In the pre-training process of neural networks, the learning rate was set to 0.02, mini-batch size was set to 256 and the weight cost was set to 0.0002. In the training process of one RBM, the momentum was started at 0.5 and raised to 0.9.

The input layer is the 594-dimensional acoustic features, which is formed by combining 429-dimensional W-WPCCs, 66-dimensional prosody features and 99-dimensional voice quality features (with the window context of 11 frames). The number of dimensions of output layer is 141.

A softmax regression is added to the output layer to ensure that the output probabilities sum up to 1.0, after which the network was trained discriminatively using back propagation algorithm. About 15% of the training data was selected as CV set during fine-tuning. We set mini-batch size to 128 and learning rate to 0.8 at the beginning. After each iteration, the performance of the system was evaluated on the CV set. If the performance showed not enough improvements, the learning rate was halved for the next iteration.

6.5 Classifier

Support vector machine (SVM) is adopted for speech emotion classification in this paper. The implementation of the SVM classifier is provided by a publicly available Matlab toolbox named LIBSVM Matlab Toolbox (Chang and Lin 2011).

7 Experiment

7.1 Emotional speech database and experimental setup

The proposed speech emotion recognition system is evaluated on the Berlin emotional speech database (Burkhardt et al. 2005), which contains seven simulated emotions (anger, boredom, disgust, fear, joy, neutral and sadness). In this paper, six emotions (no disgust) with a sum of 489 utterances are used for the classification task. 20% of the database is randomly selected to form the tree-pruning dataset, 20% of the database is randomly selected to train the DBNs structure and we apply fivefold cross validation on the remaining 60% utterances to assess the classification performance.

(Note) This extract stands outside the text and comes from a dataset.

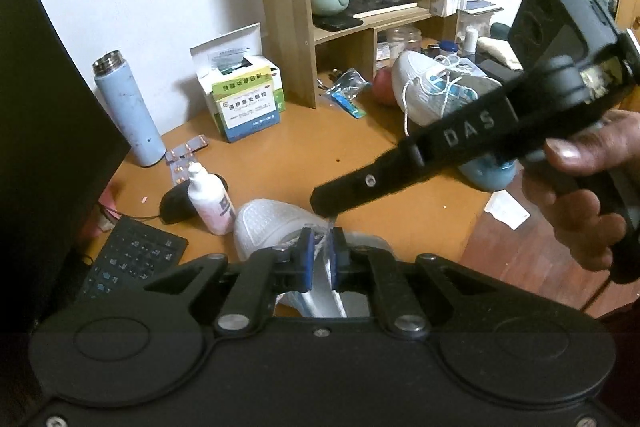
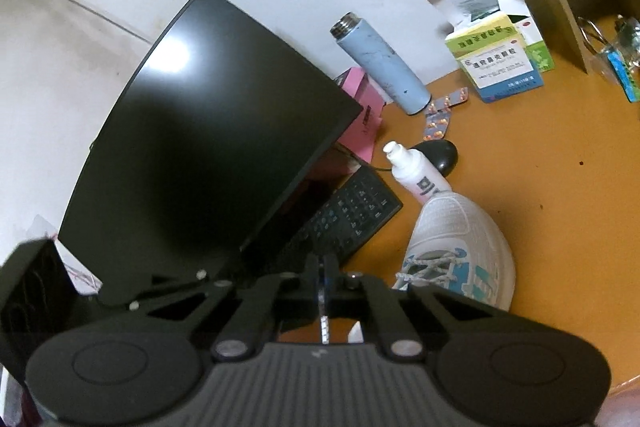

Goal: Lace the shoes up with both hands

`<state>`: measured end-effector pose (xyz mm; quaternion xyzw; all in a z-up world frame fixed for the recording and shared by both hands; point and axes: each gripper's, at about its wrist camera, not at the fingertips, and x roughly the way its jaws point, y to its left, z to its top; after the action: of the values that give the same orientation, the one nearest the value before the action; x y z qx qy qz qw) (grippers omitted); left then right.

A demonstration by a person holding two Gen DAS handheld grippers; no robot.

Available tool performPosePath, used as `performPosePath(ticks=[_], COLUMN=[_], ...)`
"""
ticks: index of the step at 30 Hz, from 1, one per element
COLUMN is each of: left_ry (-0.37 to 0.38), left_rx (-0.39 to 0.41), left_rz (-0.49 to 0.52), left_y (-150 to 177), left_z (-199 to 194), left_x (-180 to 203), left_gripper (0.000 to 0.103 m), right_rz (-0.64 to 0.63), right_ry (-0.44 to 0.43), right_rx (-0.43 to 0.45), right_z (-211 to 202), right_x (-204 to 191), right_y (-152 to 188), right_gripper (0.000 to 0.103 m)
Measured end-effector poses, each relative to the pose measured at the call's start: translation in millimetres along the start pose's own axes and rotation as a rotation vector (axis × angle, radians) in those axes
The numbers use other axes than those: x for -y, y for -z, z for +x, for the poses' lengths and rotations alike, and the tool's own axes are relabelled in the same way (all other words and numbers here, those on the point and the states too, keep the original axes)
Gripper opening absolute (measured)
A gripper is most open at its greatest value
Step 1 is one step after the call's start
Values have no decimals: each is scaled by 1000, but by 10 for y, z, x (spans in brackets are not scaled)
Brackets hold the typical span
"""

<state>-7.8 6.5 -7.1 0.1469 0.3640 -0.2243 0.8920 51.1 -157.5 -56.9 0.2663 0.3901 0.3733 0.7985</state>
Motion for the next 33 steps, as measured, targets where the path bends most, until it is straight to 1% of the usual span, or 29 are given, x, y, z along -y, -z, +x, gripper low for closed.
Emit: performPosePath(ticks=[13, 20, 22, 23, 24, 25, 26, 27, 28, 30, 32, 33], left_ry=[29, 19, 6, 5, -8, -27, -62, -108, -171, -304, -371, -373], left_rx=[-9, -3, -1, 0, 8, 14, 20, 35, 56, 113, 154, 171], left_rz=[-4, -9, -15, -16, -14, -15, -19, -23, -16, 1, 8, 14], left_y=[3, -6, -3, -3, -10, -19, -39, -65, -105, -193, -271, -297], left_z=[29, 4, 5, 4, -2, -7, -11, -31, -65, -147, -196, -178], left_x=[46, 72, 72, 69, 53, 24, -46, -125, -208, -361, -454, -454], left_gripper=[5, 5, 1, 1, 1, 1, 1, 1, 1, 0, 0, 0], right_rz=[-5, -9, -8, -7, -2, 4, 11, 18, 25, 18, 6, 5], right_ry=[-10, -14, -16, -19, -20, -16, -13, -5, 6, 62, 127, 148], right_rx=[-12, -13, -13, -12, -6, 4, 17, 31, 44, 52, 52, 46], right_z=[-13, -23, -31, -38, -56, -80, -115, -159, -204, -293, -379, -401], right_x=[-32, -43, -44, -43, -37, -30, -17, 9, 39, 115, 202, 243], right_y=[36, 18, 21, 20, 13, 3, -11, -27, -44, -53, -43, -18], right_gripper=[3, 3, 3, 5, 8, 9, 17, 21, 21, 21, 21, 21])
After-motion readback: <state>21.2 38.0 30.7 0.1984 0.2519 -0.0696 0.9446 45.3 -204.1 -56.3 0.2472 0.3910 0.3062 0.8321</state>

7.2 Experiments with noisy speech

The set of experiments considers noise-robustness of the fused feature. In these experiments, noisy speech is obtained by adding white Gaussian noise at 10 db SNR levels to the test data and the training data is kept clean. To study the importance of the size of the hidden layers in the speech emotion recognition, we changed the size of the hidden layers in the experiments. At the same time, different kinds of combinations of prosody features, voice quality features, WPCC and W-WPCC are also computed and used as features in this set of experiments to study the role of the proposed features in emotion recognition of noisy speech.

7.3 Experimental results

To evaluate performance of the extracted feature, a set of experiments are conducted and the results are presented in our previous work (Yongming et al. 2014a, b). WP filter-bank structures generated by coif 3 achieved the highest accuracy rate in speech emotion recognition compared with other wavelet packets.

We believed the recognition rate of the system varies when the size of the hidden layers is changed. So we changed the size of the hidden layers to 512 and 2048 in experiments. Figure 9 summarizes the effects of different layer size on the performance of system under the noisy condition (Figs. 10, 11).

According to the above figure, the system with a layer size of 1024 and 2048 gained better results. In the recognition system architecture with hidden units of 2048, pre-training the first two layers of RBMs was enough for this emotion recognition task and the results stayed stable when increasing the number of hidden layers. We found the best performance occurred when the size of the networks was 1024 and the number of hidden layers was five, so we fixed them and then investigated the performance of varying the acoustic features that input to the neural networks.

We can see from the above figures that the emotion recognition accuracy with the fused features, which combined with prosody features, voice quality features, WPCC and W-WPCC, achieved the best performance under noisy conditions. A highest classification accuracy of 86.60% is achieved for the proposed feature fusion method. So we fixed the size of the networks, the number of hidden layers and the fused features to compare with the conventional emotion recognition method that extracting WPCC features and the recognition as we did in our previous work (Yongming et al. 2014a, b).

From Tables 1, 2 and 3, we can know that the recognition accuracy of our proposed method has been improved compared with conventional emotion recognition method. In a conclusion, the acoustic feature set with W-WPCC fused by the DBNs, whose size of the networks was 1024 and number of hidden layers was five, improved 5.48% recognition accuracy under noisy conditions.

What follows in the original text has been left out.